For every finite coloring of $\mathbb N$ and every finite $F \subseteq \mathbb N$, there exist $a,b \in \mathbb N$ such that $a + b \cdot F$ is monochromatic.

In this question I ask about one possible extension of this theorem to $\omega_1$, which I call $(*)$. In this question I'm asking about another possible extension:

$(**)$ For every finite coloring of $\omega_1$ and every countable $C \subseteq \omega_1$, there exist $\alpha,\beta \in \omega_1$ such that $\alpha + \beta \cdot C$ is monochromatic.

It's fairly easy to show that $(**)$ is equivalent to:

$(**)'$ For every finite coloring of $\omega_1$ and every initial segment $I$ of $\omega_1$, there exist $\alpha,\beta \in \omega_1$ such that $\alpha + \beta \cdot I$ is monochromatic.

Question: Is $(**)$ consistent with ZFC?

Remark 1: Usually the elements of $\omega_1$ are also used to represent the initial segments of $\omega_1$ (i.e., every ordinal is the set of its predecessors). That seems confusing here, which is why I'm using $I$.

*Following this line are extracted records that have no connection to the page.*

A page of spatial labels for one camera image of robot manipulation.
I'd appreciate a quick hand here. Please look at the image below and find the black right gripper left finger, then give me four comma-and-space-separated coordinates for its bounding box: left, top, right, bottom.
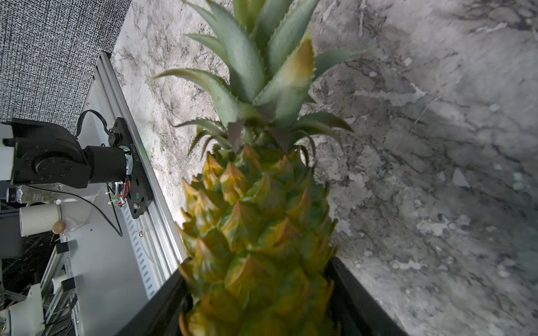
116, 270, 189, 336

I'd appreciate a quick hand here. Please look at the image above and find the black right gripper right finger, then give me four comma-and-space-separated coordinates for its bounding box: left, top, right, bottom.
327, 257, 406, 335

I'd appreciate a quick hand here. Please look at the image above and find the yellow toy pineapple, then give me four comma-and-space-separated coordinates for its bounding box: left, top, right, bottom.
163, 1, 360, 335

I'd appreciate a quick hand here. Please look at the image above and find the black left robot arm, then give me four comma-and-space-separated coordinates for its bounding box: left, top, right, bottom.
1, 118, 192, 335

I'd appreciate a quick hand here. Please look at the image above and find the white paper cup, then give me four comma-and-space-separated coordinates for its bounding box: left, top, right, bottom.
19, 204, 61, 237

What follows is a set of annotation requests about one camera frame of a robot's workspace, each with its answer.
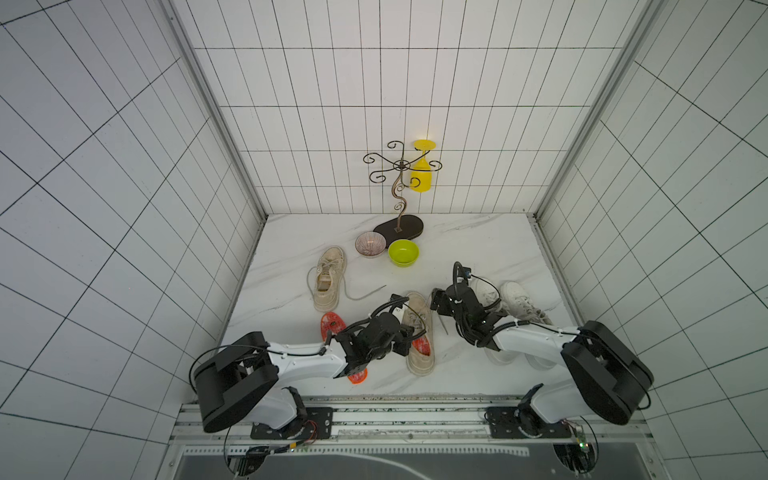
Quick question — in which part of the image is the white sneaker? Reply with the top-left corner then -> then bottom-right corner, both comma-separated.
499,280 -> 556,370
470,277 -> 518,366

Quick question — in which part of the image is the beige lace sneaker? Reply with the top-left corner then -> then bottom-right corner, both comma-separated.
306,245 -> 388,314
401,291 -> 436,376

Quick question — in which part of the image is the red insole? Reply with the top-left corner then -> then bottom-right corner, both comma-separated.
412,336 -> 431,356
320,312 -> 368,385

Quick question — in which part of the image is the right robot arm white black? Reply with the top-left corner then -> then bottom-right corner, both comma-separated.
430,262 -> 654,439

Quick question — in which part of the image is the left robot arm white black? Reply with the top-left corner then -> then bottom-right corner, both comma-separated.
190,295 -> 427,439

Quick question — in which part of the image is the green plastic bowl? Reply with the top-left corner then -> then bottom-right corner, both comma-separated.
387,239 -> 420,268

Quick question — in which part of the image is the ornate metal cup stand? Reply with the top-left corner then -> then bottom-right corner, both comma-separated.
362,140 -> 443,247

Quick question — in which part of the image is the pink glass bowl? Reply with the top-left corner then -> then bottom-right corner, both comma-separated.
354,231 -> 387,258

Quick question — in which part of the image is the yellow plastic goblet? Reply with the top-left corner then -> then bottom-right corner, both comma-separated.
410,139 -> 436,193

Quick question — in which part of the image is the aluminium mounting rail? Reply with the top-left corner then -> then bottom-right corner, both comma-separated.
173,395 -> 655,448

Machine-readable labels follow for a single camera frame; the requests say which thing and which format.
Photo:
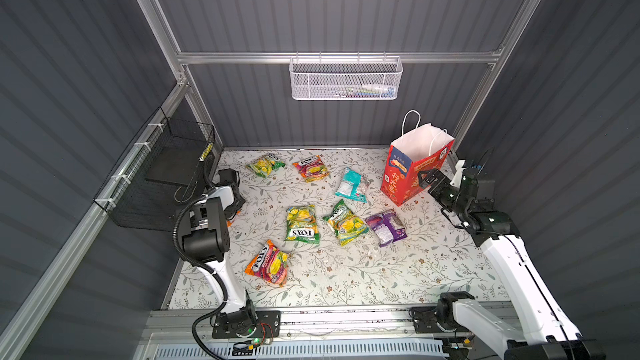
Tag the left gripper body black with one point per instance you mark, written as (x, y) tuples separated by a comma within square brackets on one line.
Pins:
[(228, 178)]

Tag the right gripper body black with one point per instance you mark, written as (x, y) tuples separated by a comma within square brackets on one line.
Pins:
[(435, 182)]

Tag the red paper gift bag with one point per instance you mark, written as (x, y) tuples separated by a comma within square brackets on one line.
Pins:
[(420, 147)]

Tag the green yellow candy bag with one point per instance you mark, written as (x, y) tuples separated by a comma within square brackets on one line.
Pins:
[(347, 226), (265, 165)]

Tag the green Fox's candy bag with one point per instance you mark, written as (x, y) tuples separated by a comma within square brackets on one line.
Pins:
[(302, 224)]

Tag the orange pink Fox's candy bag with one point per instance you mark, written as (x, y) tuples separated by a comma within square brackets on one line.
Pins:
[(270, 264)]

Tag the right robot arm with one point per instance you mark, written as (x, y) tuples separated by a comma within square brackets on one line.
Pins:
[(546, 331)]

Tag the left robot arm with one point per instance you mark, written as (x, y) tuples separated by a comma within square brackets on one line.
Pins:
[(202, 238)]

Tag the pink Fox's candy bag far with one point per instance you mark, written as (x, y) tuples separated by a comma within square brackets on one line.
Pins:
[(312, 169)]

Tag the yellow tube in black basket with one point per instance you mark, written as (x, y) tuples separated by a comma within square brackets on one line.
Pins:
[(206, 152)]

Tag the purple snack packet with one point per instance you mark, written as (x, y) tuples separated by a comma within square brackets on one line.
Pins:
[(387, 226)]

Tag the teal white snack packet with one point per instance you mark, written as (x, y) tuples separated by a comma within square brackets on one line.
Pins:
[(353, 185)]

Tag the items in white basket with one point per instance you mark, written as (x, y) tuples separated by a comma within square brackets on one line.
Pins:
[(367, 91)]

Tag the black wire wall basket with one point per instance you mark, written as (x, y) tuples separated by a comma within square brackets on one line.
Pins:
[(160, 174)]

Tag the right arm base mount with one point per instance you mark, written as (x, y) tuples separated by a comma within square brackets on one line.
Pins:
[(425, 320)]

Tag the white wire wall basket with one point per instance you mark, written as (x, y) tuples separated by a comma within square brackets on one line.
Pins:
[(315, 79)]

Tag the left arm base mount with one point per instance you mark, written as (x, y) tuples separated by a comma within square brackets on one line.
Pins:
[(247, 324)]

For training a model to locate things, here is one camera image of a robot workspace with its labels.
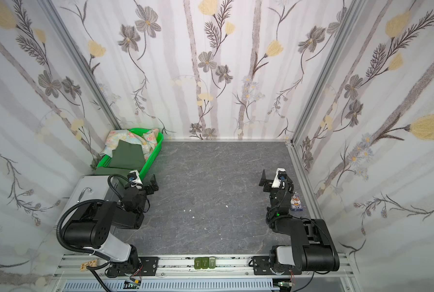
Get floral pastel skirt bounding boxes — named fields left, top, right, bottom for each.
left=100, top=129, right=159, bottom=160

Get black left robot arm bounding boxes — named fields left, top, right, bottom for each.
left=56, top=175, right=159, bottom=278

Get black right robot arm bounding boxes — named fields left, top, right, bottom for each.
left=252, top=168, right=341, bottom=275

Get dark green skirt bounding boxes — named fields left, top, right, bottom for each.
left=94, top=141, right=146, bottom=176

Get silver metal case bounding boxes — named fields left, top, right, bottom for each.
left=61, top=176, right=120, bottom=215

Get green plastic basket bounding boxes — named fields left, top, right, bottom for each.
left=97, top=128, right=163, bottom=179

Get small wooden block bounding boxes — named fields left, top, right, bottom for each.
left=79, top=259, right=98, bottom=271

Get green terminal block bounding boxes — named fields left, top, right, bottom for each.
left=194, top=257, right=217, bottom=270

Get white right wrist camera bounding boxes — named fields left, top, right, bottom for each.
left=271, top=168, right=287, bottom=189

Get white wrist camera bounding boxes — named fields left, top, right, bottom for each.
left=271, top=168, right=287, bottom=189
left=127, top=170, right=143, bottom=187

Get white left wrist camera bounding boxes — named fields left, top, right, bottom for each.
left=127, top=170, right=143, bottom=187

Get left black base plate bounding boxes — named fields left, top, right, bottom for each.
left=138, top=257, right=159, bottom=277

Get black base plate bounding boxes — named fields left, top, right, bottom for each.
left=138, top=257, right=159, bottom=277
left=249, top=255, right=273, bottom=276

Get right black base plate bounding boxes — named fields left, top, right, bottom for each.
left=249, top=255, right=273, bottom=276

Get black corrugated cable conduit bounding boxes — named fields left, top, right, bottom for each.
left=55, top=199, right=104, bottom=254

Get aluminium mounting rail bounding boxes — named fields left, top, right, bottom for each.
left=52, top=254, right=355, bottom=281

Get white slotted cable duct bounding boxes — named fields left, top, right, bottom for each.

Remark 2: The negation of $(**)$ is consistent with ZFC. To see this, force with finite partial functions $\omega_1 \rightarrow 2$ (i.e., add $\aleph_1$ Cohen reals). Interpret the generic object as a $2$-coloring of $\omega_1$. A simple argument using dense sets shows that for every infinite initial segment $I$ and every $\alpha, \beta$, $\alpha + \beta \cdot I$ cannot be monochromatic. In fact, since this argument mentions only $\aleph_1$ dense sets and the forcing is ccc, the same argument shows that $(**)$ is incompatible with MA.

Remark 3: If some coloring gives a counterexample to $(**)$ in one model of set theory, it continues to give a counterexample in any larger model. In other words, $(**)$ is downward-absolute. Thus, to give a negative answer to my question, it's enough to show that $(**)$ is inconsistent with $V = L$. Conversely, a positive answer to my question means that $(**)$ is consistent with $V = L$. This means that (most likely) the only way to get a positive answer is to show that $V = L$ implies $(**)$. In other words, what I'm really asking is:

Alternate version of question: Does $(**)$ hold in $L$?